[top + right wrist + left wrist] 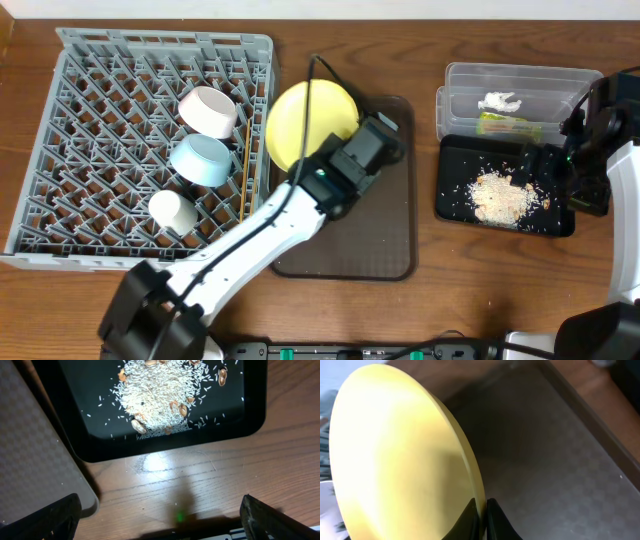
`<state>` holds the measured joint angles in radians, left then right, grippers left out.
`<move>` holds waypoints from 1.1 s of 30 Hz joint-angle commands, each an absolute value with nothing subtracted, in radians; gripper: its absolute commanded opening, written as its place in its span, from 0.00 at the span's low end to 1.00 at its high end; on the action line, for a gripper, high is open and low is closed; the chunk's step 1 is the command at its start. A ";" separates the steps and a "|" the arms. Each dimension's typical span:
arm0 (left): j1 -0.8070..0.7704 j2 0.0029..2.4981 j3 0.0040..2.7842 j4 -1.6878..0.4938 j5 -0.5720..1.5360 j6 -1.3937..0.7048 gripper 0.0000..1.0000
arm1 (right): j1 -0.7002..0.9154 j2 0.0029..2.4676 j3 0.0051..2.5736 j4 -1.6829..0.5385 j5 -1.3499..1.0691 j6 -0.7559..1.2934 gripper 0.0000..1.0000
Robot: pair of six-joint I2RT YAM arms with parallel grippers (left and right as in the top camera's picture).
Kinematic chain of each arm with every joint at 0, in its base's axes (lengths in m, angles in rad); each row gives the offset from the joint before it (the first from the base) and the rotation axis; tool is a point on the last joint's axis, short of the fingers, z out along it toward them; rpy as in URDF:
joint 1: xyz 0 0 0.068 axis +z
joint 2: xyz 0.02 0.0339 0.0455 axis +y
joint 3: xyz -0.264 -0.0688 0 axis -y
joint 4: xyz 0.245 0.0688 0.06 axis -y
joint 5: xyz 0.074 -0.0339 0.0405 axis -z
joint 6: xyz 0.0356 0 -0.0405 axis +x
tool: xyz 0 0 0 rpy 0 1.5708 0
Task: Sort waste into correct bins and load items into the dishwasher
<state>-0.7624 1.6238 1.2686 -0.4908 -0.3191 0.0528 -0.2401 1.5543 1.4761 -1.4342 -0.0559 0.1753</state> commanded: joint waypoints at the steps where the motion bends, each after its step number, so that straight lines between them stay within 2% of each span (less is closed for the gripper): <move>1: -0.714 1.570 1.298 -0.493 -0.278 0.051 0.08 | -0.244 1.536 1.484 -1.433 -0.060 0.175 0.99; 10: -0.513 1.514 1.298 -0.492 0.102 0.028 0.08 | -0.244 1.536 1.484 -1.433 -0.060 0.175 0.99; 24: -0.254 1.515 1.298 -0.455 0.499 -0.094 0.08 | -0.244 1.536 1.484 -1.433 -0.060 0.175 0.99; 33: -0.145 1.515 1.298 -0.440 0.546 -0.138 0.08 | -0.244 1.536 1.484 -1.433 -0.060 0.175 0.99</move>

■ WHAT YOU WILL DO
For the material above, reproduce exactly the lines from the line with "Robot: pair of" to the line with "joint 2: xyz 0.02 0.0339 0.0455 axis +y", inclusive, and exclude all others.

■ ANSWER TO THE EXERCISE
Robot: pair of six-joint I2RT YAM arms with parallel grippers (left and right as in the top camera's picture).
Kinematic chain of each arm with every joint at 0, in its base's axes (lengths in m, angles in rad); each row gives the offset from the joint before it (the first from the base) and the rotation axis; tool is a point on the last joint's axis, short of the fingers, z out along it toward them; rpy as in URDF:
joint 1: xyz 0 0 0.068 axis +z
joint 2: xyz 0.02 0.0339 0.0455 axis +y

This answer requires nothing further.